Descenso también en la delincuencia general
La PKS 2025 muestra que el número total de delitos en Alemania ha disminuido un 5,6 por ciento. El ministro federal del Interior, Alexander Dobrindt, señaló el efecto del cannabis, pero reconoció: incluso si se eliminan todos los delitos relacionados con cannabis de la estadística, sigue habiendo un descenso del 4,7 por ciento. El efecto de la descriminalización es real, pero no explica la totalidad del descenso.
Para el debate político, esta es una aclaración importante. Quien argumenta que el descenso estadístico es puramente un efecto técnico de contabilidad de la legalización se equivoca. El informe intermedio de la Ley de Cannabis de abril de 2026 ya había señalado tendencias similares; la PKS 2025 proporciona ahora la confirmación oficial con datos anuales confiables.
Otras drogas aumentan
En paralelo a la disminución en delitos de cannabis, la PKS 2025 muestra un aumento en otras sustancias. Los delitos relacionados con cocaína aumentaron un 1,9 por ciento, los delitos de metanfetamina un 3,0 por ciento. Los delitos relacionados con nuevas sustancias psicoactivas incluso aumentaron un 25,5 por ciento. Esto indica un desplazamiento en el mercado ilegal que los criminólogos han descrito como una posible consecuencia desde el inicio del debate sobre la legalización.
Establecer una relación causal directa sería precipitado. Las nuevas sustancias psicoactivas han ganado importancia en toda Europa independientemente de la regulación del cannabis. Sin embargo, las cifras son una señal que las futuras evaluaciones deberían considerar. La reforma del cannabis no ha hecho que el consumo de drogas desaparezca en general, pero ha reorganizado legalmente un área concreta y, en consecuencia, ha reorientado los recursos policiales.
Preguntas frecuentes
¿Cuántos delitos de cannabis se registraron en 2025?

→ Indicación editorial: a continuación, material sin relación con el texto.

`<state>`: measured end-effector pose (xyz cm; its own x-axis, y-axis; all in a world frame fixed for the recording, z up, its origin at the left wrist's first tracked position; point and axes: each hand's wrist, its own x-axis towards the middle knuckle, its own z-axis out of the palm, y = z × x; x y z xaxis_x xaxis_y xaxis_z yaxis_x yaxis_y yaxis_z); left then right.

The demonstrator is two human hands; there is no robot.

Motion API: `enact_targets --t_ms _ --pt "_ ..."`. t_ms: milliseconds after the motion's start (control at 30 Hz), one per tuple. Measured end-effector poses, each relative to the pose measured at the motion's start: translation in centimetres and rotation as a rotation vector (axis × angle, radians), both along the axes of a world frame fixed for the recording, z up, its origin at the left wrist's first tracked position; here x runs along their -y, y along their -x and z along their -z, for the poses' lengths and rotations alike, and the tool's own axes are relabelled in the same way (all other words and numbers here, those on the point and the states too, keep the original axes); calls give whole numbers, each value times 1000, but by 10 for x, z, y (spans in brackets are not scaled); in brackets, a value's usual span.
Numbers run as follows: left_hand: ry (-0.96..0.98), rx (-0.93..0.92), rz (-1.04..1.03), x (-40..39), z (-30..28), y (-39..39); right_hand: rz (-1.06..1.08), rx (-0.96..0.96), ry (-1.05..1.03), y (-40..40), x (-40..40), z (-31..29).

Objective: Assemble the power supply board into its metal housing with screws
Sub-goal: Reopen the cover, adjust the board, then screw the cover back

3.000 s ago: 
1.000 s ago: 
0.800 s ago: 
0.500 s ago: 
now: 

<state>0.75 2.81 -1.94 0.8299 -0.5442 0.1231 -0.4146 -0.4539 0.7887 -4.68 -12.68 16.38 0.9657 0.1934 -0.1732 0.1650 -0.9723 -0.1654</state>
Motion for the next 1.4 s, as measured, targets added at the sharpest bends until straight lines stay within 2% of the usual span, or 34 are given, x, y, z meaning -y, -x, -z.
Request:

La Oficina Federal de Criminología registró 42.823 delitos según el artículo 34 KCanG en 2025. Esto corresponde a una disminución de aproximadamente el 28 por ciento en comparación con 2024, cuando los delitos combinados bajo la ley antigua y nueva produjeron significativamente más casos.
¿Por qué ha disminuido el número de delitos de consumo?
Con la Ley de Cannabis para el Consumo (KCanG) de abril de 2024, la posesión de hasta 25 gramos para adultos ya no es punible. Esto eliminó la mayoría de los delitos de posesión registrados anteriormente de la estadística. Por primera vez, las infracciones cercanas al consumo ya no representan la mayoría de los delitos de cannabis.
¿Cuáles son ahora los delitos de cannabis más frecuentes?
El tráfico no autorizado (17.727 casos) y el contrabando (7.366) encabezan la estadística. Juntos representan casi el 58 por ciento de todos los delitos de cannabis. Esto muestra que la persecución penal se concentra cada vez más en el mercado negro, en lugar de enfocarse en los consumidores.
¿Ha reducido la legalización del cannabis la delincuencia general?
El número total de todos los delitos disminuyó un 5,6 por ciento. Incluso sin delitos relacionados con cannabis, sigue habiendo una disminución del 4,7 por ciento, lo que demuestra que el efecto no es solo un truco contable estadístico, sino que apunta a una criminalidad realmente decreciente.
¿Qué significa la PKS 2025 para el debate político sobre la Ley de Cannabis?
Sollte die Polizei sich jetzt stärker auf Dealer konzentrieren?
La estadística proporciona por primera vez datos anuales completos confiables bajo la nueva ley. Fortalece la posición de quienes argumentan que la descriminalización reduce la carga criminal del cannabis, sin impulsar masivamente otros delitos. Un argumento que tiene importancia en el debate actual sobre posibles correcciones a la Ley de Cannabis.